Search the entries below for the word "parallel" and copy every line where it appears.

SOURCE MATERIAL:
▼

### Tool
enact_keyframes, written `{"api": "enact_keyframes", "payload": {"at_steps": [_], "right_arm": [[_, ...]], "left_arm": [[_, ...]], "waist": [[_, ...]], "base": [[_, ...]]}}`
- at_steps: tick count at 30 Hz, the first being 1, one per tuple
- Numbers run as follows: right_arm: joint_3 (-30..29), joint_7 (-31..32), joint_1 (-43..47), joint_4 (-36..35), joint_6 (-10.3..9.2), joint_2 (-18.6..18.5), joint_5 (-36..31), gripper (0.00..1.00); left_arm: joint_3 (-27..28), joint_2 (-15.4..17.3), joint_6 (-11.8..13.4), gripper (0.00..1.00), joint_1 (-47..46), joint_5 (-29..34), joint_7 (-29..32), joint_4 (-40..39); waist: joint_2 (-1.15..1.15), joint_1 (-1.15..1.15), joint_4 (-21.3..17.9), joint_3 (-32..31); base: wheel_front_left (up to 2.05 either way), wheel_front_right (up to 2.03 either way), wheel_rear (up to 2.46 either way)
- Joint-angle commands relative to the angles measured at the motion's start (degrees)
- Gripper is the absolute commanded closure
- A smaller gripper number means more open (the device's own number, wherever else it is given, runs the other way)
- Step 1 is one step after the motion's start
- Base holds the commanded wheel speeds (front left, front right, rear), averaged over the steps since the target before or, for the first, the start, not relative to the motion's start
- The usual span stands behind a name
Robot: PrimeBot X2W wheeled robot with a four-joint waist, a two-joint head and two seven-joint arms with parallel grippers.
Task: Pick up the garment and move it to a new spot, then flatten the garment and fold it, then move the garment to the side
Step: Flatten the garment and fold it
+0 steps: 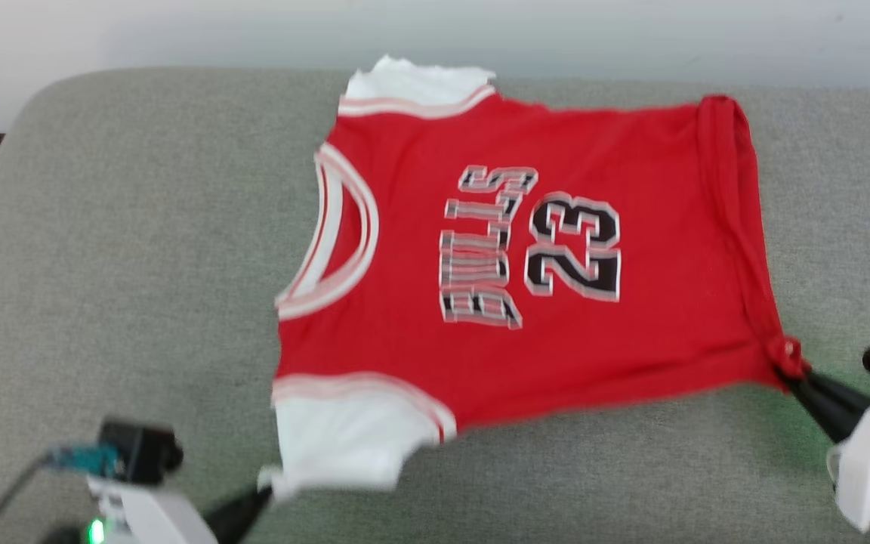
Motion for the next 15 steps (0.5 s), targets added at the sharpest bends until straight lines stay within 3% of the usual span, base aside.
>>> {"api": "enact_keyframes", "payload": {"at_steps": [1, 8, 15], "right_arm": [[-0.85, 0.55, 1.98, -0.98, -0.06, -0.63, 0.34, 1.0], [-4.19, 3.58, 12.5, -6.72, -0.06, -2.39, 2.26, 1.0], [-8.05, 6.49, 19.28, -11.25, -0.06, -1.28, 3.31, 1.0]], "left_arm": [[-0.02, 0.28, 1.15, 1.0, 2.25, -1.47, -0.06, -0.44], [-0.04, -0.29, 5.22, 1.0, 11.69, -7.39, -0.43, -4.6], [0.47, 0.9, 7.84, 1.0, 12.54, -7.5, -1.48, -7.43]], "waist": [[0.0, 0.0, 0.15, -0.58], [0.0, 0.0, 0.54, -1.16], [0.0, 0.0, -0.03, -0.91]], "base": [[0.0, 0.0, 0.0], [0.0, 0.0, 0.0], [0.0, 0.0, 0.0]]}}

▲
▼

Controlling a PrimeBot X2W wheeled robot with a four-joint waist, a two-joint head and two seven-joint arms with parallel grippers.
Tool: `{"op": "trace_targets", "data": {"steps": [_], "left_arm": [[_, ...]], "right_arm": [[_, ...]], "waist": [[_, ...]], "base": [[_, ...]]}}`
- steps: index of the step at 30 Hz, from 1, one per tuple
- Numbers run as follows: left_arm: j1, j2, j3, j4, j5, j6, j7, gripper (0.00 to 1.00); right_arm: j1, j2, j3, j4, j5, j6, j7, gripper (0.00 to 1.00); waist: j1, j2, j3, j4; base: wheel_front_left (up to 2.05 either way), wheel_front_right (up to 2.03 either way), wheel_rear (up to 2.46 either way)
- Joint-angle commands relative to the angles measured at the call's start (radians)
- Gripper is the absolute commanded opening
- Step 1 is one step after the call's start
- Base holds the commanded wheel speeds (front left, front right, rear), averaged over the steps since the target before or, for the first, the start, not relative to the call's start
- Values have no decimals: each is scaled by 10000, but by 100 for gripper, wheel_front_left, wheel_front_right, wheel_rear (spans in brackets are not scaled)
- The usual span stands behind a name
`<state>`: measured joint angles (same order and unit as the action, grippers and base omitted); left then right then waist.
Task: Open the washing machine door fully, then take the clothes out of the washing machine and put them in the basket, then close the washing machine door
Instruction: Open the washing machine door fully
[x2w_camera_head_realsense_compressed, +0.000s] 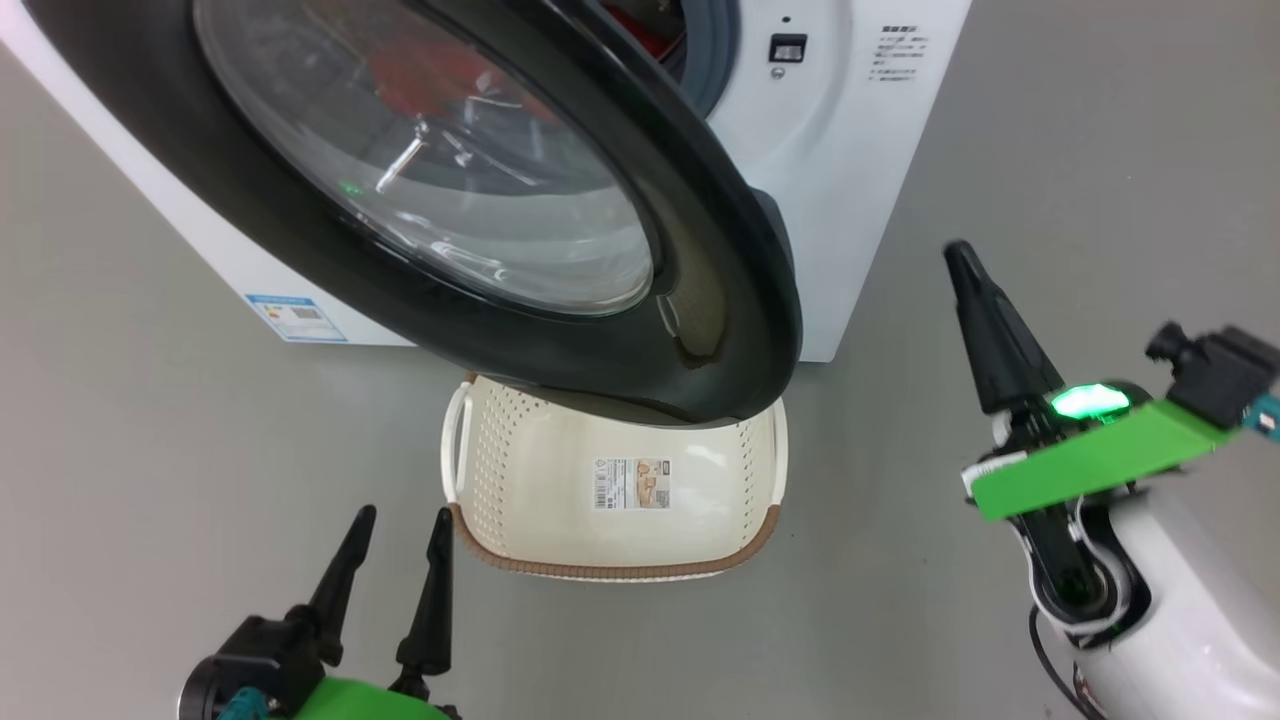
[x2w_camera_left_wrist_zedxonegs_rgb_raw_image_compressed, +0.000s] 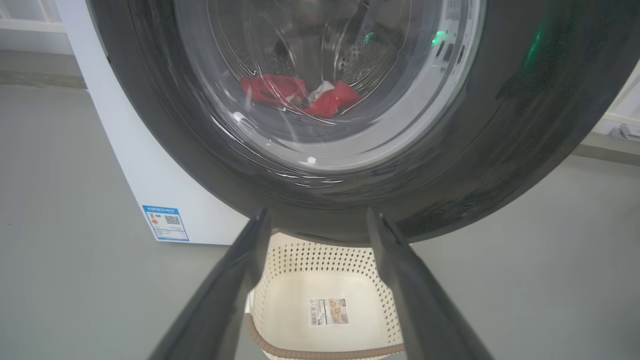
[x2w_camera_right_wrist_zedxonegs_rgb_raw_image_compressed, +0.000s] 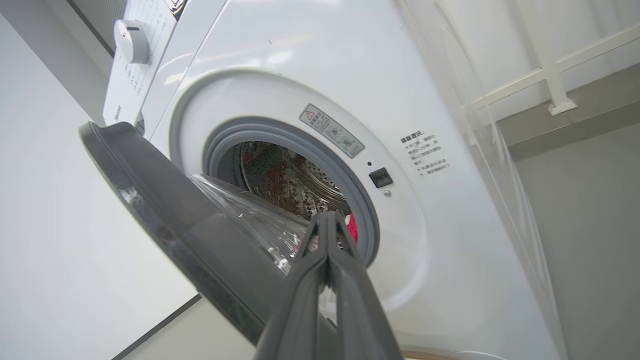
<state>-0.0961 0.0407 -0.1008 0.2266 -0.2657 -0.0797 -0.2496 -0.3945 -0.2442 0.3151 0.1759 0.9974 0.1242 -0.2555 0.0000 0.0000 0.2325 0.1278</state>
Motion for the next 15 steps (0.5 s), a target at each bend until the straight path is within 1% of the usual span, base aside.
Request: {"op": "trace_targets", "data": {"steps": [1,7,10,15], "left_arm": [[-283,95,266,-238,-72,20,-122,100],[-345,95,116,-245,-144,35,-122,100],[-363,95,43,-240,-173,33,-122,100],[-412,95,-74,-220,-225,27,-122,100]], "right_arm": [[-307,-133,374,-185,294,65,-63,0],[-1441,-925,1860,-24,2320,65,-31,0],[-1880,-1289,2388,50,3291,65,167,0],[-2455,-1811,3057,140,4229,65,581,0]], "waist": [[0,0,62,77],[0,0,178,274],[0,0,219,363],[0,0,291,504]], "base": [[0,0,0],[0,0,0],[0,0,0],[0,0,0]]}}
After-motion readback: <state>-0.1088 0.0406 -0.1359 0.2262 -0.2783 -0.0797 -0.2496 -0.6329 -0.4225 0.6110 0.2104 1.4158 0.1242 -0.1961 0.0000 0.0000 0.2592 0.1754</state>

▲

ANSWER SPACE:
Robot: PrimeBot X2W wheeled robot with a four-joint waist, a two-joint head and two seven-joint arms with parallel grippers.
Controlling a PrimeBot X2W wheeled robot with a four-joint waist, a two-joint head and two seven-joint arms with parallel grippers.

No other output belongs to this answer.